- _Data_:
<<<<

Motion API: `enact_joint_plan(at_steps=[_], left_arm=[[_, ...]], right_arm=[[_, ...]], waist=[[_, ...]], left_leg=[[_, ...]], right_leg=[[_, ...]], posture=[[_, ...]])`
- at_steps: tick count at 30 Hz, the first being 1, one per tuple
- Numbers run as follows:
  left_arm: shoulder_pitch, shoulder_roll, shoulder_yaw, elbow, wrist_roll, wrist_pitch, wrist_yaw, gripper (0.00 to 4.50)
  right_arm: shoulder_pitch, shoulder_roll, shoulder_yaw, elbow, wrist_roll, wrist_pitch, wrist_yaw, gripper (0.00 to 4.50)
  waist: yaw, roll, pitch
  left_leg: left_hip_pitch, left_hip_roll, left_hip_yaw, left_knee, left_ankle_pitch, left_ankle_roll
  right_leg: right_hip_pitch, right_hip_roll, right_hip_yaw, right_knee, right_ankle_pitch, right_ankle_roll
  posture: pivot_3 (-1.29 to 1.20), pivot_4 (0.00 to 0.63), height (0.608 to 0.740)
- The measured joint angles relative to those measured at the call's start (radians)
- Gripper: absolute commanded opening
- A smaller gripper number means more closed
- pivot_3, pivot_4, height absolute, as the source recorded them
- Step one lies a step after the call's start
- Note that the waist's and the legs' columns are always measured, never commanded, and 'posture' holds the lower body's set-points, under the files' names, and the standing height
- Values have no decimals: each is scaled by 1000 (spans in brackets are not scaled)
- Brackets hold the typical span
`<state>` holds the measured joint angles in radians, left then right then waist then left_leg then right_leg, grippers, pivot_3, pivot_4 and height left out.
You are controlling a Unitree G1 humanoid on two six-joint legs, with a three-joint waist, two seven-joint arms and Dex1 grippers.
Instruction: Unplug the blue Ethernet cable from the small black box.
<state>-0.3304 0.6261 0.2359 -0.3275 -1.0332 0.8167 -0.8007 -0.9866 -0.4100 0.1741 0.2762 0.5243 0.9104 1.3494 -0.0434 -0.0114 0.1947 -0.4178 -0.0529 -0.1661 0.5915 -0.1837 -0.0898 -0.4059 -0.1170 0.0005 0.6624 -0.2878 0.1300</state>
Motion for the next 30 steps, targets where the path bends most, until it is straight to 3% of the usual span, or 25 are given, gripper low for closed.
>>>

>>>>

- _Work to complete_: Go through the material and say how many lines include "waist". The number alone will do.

- _Exercise output_: 5